Task to complete
Would you please state how many lines in the entries contain the word "bottle"? Only the number should be given.

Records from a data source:
= = = = =

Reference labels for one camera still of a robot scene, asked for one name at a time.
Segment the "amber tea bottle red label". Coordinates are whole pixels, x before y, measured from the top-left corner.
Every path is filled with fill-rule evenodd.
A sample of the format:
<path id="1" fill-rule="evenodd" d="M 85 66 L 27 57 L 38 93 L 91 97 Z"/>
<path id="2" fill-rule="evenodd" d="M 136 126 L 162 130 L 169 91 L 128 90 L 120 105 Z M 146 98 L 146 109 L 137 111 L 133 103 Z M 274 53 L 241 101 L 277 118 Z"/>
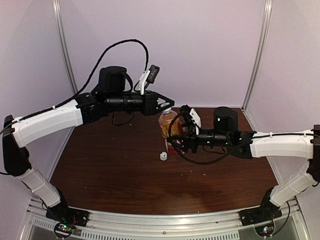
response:
<path id="1" fill-rule="evenodd" d="M 178 117 L 173 124 L 171 124 L 172 120 L 178 115 L 178 113 L 174 110 L 171 110 L 168 113 L 161 113 L 158 123 L 160 126 L 160 132 L 165 142 L 165 147 L 167 151 L 167 137 L 170 133 L 173 135 L 180 135 L 183 133 L 182 124 L 180 118 Z"/>

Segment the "white cap of clear bottle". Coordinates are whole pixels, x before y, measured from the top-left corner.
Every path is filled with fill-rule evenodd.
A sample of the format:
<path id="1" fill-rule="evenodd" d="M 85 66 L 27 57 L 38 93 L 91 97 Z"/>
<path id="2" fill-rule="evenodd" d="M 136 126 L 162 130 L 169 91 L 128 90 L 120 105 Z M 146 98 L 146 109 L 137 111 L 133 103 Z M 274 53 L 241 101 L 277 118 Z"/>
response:
<path id="1" fill-rule="evenodd" d="M 160 153 L 159 158 L 161 161 L 166 161 L 168 159 L 168 154 L 163 151 L 162 153 Z"/>

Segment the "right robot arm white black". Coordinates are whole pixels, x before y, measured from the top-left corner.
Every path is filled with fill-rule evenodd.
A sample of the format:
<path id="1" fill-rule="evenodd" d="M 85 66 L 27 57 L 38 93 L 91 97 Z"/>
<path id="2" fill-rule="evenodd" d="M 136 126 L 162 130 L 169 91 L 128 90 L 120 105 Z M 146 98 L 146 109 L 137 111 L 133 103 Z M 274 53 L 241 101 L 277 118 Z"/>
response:
<path id="1" fill-rule="evenodd" d="M 261 157 L 298 157 L 307 163 L 283 183 L 269 189 L 256 210 L 259 220 L 268 220 L 285 202 L 320 182 L 320 126 L 311 130 L 284 133 L 240 131 L 238 113 L 229 107 L 213 112 L 213 127 L 202 128 L 193 108 L 184 105 L 169 124 L 167 141 L 179 155 L 199 146 L 223 147 L 226 153 L 207 164 L 214 164 L 227 156 L 239 159 Z"/>

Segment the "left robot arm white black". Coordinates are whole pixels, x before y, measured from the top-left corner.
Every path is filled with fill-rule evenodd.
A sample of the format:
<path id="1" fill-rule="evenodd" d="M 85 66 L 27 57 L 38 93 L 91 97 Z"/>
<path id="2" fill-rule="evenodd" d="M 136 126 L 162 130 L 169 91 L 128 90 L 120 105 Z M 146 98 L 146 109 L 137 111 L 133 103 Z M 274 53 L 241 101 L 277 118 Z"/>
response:
<path id="1" fill-rule="evenodd" d="M 61 222 L 72 218 L 63 194 L 46 180 L 30 163 L 27 145 L 55 132 L 91 124 L 110 113 L 140 112 L 154 116 L 174 106 L 174 100 L 157 92 L 146 90 L 154 83 L 160 68 L 152 65 L 139 79 L 139 88 L 126 90 L 126 82 L 133 84 L 122 66 L 108 66 L 99 71 L 98 84 L 87 93 L 74 96 L 61 106 L 32 114 L 30 117 L 8 115 L 2 131 L 4 169 L 9 176 L 21 180 L 38 196 Z"/>

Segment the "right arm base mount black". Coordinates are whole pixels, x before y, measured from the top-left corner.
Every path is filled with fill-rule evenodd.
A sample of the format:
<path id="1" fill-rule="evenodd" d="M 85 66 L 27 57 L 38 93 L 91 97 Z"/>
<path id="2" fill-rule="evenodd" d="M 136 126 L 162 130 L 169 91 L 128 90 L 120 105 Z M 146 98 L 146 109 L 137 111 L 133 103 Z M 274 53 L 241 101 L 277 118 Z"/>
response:
<path id="1" fill-rule="evenodd" d="M 266 191 L 260 206 L 243 209 L 238 213 L 242 226 L 255 225 L 282 216 L 280 207 L 271 203 L 272 190 L 273 188 L 270 188 Z"/>

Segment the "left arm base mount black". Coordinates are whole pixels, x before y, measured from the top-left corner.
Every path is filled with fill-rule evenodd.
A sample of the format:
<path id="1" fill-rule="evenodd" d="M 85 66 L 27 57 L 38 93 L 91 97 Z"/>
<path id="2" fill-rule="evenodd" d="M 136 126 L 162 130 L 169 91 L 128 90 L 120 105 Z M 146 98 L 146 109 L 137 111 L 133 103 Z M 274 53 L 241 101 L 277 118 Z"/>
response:
<path id="1" fill-rule="evenodd" d="M 45 217 L 63 224 L 86 227 L 89 212 L 86 210 L 69 207 L 62 192 L 57 189 L 60 196 L 60 203 L 46 210 Z"/>

= = = = =

Exercise response
2